▶ **What the exercise asks**: Give back, unchanged, the line containing "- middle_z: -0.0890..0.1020" and every line after it up to the end of the listing.

+ + + + + + +

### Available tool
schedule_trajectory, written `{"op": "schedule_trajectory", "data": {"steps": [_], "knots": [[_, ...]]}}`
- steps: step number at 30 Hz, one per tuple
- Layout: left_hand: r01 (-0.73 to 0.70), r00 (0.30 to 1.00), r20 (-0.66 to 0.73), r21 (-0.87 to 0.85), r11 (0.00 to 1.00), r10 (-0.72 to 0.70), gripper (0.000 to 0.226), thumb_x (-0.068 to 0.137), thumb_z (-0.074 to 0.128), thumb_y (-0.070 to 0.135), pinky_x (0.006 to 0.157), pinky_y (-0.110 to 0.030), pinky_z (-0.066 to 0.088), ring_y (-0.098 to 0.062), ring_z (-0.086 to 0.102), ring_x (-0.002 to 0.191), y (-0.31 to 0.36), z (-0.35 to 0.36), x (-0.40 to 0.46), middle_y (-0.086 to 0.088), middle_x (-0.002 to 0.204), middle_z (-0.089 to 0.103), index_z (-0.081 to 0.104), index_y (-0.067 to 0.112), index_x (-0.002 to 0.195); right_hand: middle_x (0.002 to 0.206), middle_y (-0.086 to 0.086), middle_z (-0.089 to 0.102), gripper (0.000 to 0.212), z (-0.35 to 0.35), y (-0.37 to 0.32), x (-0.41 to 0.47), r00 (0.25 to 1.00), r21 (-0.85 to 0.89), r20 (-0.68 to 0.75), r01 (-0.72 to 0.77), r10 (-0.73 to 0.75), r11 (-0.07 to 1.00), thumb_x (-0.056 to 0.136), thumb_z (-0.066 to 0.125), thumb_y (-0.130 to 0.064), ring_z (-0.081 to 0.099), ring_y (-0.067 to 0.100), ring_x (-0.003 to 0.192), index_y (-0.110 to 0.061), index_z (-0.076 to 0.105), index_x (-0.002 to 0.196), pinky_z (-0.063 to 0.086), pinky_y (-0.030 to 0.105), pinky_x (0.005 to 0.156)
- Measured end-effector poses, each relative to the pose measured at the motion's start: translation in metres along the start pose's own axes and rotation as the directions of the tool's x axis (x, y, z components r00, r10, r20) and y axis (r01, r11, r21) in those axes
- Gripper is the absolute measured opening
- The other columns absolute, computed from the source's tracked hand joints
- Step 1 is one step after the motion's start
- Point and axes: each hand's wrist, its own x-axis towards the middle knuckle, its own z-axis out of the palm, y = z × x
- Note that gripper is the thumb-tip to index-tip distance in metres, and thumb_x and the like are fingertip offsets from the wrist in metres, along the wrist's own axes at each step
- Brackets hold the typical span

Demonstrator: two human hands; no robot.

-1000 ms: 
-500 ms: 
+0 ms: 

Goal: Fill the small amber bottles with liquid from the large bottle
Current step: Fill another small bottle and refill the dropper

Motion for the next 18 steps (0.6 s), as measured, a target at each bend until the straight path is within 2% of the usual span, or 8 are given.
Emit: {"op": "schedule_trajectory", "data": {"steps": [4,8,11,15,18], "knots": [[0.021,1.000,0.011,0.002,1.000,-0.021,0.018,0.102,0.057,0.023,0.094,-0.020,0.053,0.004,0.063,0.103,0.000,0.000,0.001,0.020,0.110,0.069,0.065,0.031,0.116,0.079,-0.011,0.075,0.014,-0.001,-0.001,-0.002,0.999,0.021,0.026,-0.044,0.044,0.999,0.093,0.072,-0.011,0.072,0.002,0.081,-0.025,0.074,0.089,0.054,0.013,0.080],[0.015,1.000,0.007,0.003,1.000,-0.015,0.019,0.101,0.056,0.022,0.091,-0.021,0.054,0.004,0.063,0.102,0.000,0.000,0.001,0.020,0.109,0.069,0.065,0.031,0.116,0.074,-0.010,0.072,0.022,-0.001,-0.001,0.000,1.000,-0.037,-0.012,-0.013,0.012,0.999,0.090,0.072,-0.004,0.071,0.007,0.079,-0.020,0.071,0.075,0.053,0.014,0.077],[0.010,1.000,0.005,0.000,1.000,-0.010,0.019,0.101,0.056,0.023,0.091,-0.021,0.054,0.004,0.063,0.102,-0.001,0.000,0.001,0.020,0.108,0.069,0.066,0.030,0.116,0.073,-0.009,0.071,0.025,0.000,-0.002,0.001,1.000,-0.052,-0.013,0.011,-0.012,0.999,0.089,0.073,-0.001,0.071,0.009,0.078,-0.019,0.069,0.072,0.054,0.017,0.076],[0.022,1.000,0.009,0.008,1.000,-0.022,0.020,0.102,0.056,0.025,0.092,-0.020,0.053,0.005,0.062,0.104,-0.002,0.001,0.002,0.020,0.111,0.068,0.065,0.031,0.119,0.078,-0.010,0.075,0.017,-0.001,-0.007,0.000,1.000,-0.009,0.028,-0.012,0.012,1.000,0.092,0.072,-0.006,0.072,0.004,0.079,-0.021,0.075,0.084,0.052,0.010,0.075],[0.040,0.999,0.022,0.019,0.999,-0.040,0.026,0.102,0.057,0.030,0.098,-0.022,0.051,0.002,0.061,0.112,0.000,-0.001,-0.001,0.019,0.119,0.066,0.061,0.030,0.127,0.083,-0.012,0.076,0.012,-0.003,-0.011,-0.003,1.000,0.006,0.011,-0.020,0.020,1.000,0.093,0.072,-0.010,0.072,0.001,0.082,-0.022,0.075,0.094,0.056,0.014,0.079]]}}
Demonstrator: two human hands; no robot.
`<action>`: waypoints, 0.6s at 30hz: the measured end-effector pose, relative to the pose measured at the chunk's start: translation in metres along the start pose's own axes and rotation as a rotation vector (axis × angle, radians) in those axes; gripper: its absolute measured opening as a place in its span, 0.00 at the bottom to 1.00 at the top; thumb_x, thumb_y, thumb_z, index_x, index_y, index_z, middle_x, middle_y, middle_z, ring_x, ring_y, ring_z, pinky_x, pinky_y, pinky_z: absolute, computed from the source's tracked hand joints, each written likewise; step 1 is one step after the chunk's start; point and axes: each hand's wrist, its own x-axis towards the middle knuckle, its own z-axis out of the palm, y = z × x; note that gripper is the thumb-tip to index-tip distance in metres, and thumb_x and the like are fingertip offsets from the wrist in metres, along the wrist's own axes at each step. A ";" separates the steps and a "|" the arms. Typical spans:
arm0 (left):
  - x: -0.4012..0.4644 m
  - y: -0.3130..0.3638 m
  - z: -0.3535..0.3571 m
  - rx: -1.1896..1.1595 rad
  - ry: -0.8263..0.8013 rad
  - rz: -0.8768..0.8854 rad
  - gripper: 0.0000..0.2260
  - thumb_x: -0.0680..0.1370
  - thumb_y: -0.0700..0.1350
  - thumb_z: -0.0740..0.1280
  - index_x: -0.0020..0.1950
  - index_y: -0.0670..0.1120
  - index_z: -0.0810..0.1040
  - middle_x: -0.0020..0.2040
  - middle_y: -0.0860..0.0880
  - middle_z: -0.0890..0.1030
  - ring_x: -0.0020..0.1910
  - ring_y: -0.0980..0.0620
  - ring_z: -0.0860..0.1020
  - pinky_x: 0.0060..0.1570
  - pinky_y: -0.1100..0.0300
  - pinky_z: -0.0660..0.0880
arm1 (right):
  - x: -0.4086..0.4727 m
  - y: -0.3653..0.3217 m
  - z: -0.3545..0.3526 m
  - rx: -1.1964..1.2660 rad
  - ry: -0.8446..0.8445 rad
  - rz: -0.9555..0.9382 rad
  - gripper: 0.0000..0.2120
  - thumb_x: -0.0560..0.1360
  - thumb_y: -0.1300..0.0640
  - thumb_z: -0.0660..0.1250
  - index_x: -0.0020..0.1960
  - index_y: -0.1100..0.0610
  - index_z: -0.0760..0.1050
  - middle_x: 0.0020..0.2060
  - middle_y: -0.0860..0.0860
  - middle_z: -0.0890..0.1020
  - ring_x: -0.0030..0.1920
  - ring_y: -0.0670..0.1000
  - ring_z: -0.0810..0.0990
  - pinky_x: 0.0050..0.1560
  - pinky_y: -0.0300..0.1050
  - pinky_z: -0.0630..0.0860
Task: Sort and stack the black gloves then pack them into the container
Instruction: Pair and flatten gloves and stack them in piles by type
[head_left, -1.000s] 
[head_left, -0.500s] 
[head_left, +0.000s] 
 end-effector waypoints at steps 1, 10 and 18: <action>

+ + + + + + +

▶ **Written reply**:
  - middle_z: -0.0890..0.1020
  - ring_x: -0.0030..0.1920
  - ring_y: -0.0670..0.1000
  - ring_z: -0.0810..0.0990
  - pinky_x: 0.0050..0.1560
  - pinky_y: -0.0300..0.1050
  - pinky_z: -0.0630..0.0860
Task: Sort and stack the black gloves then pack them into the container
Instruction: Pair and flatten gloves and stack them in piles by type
[head_left, -1.000s] 
[head_left, -0.500s] 
[head_left, +0.000s] 
 end-effector waypoints at steps 1, 10 and 18: <action>

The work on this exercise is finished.